1. Introduction
In the current era of rapid technological progress the convergence of big data and artificial intelligence is changing the biomedical field all the time. From the early diagnosis of diseases to the formulation of personalized treatment strategies, from expediting drug development optimizing the allocation of medical resources, AI technology has shown great potential [1]. However, the opacity of the AI decision-making process has somewhat hindered its further promotion in the biomedical field, especially in clinical practice [2]. Deep learning models employed in medical imaging can diagnose disease features with high accuracy, but struggle to explain their judgment to doctors and patients, potentially biasing doctors against the reliability of AI diagnostic results. This hinders clinical validation and may impact patient outcomes [3]. Different users have different levels of understanding and trust in AI interpretations, and over-reliance on data can pose a risk [4]. Explainable Artificial Intelligence (XAI) is a solution to the challenge of complex AI models, providing clear and logical explanations for their actions. It enhances the accuracy and reliability of medical decisions, boosts trust in AI technology, and promotes the integration of AI and biomedicine [5]. However, for the continued advancement of XAI, it is essential to clearly define concepts such as interpretability and comprehensibility, as these are fundamental to driving its effective development within biomedicine [6]
This paper aims to explore the application of XAI in biomedicine, its technological tools, its impact on user perception, and its future prospects. Through a comprehensive analysis of these critical aspects, it is hoped to offer valuable references for the further development of more reliable, interpretable, and user-friendly AI systems, thereby propelling progress in biomedical research and healthcare.
2. XAI in biomedicine
The emergence of Explainable Artificial Intelligence in biomedical research is a breakthrough of great significance, which is dedicated to enhancing the transparency and accountability of AI-assisted clinical decision-making [6]. In critical medical domains such as diagnostic imaging, drug discovery, and precision medicine, the opacity of complex machine learning architectures has long been a challenge that has hindered their widespread adoption, and XAI directly addresses this problem.
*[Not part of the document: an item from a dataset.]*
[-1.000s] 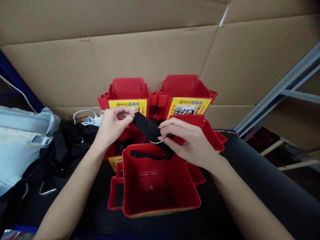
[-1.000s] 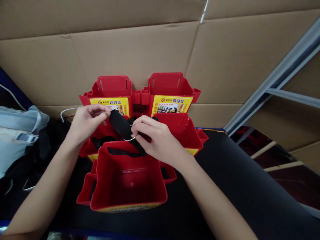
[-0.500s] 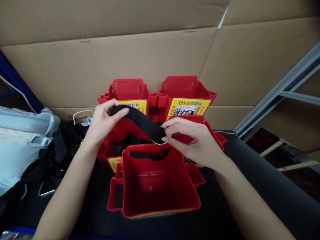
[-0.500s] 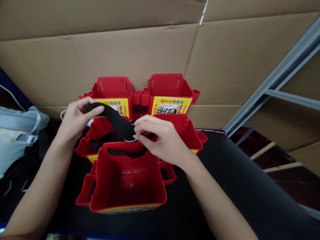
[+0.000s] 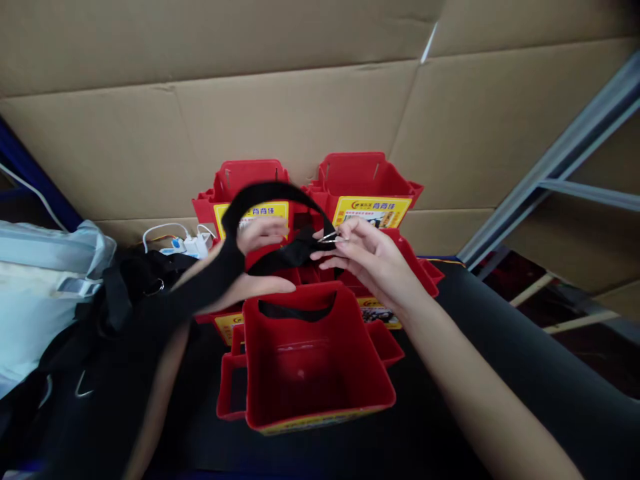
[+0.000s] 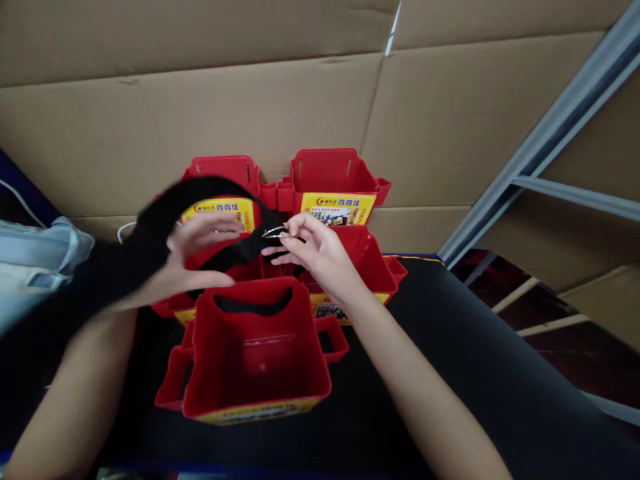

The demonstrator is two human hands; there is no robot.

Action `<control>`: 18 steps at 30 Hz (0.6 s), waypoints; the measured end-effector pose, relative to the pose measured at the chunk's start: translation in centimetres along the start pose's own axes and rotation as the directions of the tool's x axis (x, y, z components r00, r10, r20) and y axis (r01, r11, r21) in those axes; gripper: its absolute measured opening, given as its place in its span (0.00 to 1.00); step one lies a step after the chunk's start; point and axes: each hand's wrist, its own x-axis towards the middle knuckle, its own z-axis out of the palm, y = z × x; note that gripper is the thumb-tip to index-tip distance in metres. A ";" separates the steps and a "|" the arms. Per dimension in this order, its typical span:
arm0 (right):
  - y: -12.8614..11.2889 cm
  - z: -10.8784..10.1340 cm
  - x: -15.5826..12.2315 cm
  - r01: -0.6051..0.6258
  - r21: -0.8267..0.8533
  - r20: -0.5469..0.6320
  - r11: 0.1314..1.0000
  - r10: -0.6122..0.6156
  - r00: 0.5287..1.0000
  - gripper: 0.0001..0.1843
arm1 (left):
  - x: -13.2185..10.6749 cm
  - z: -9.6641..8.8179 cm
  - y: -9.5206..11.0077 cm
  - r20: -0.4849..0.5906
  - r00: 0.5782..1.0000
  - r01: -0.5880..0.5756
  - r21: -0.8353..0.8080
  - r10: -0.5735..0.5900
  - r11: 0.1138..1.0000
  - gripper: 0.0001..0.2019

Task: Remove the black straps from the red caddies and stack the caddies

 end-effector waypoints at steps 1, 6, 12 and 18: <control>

In the realm of diagnostic imaging, XAI can improve diagnostic imaging by achieving precise anatomical localisation and demonstrating decision paths through advanced visualization techniques like gradient-weighted class activation mapping (gradient-CAM) and layered correlation propagation (LRP). This allows doctors to intuitively understand the basis of the model's judgment, improving the accuracy and interpretability of diagnosis. XAI also assumes a pivotal role in drug discovery. By analyzing vast amounts of biological data, it can identify potential drug targets and predict drug efficacy and side effects [5]. By providing explanations based on biological mechanisms, XAI can help researchers better understand the principles of drug action, thus accelerating the development of new drugs. In the development of drugs for cardiovascular disease, XAI can analyse gene expression data to identify key genes linked to the disease and explain why these genes may be potential drug targets, providing a powerful aid to drug design. XAI can offer personalized treatment plans based on patients' unique characteristics, such as genetics and medical history, in precision medicine [7]. This enhances treatment accuracy and trust between doctors and patients. For diabetes patients, XAI can analyze genetic data, blood glucose monitoring, and lifestyle habits to recommend suitable drugs and dosages, enabling more scientific decisions.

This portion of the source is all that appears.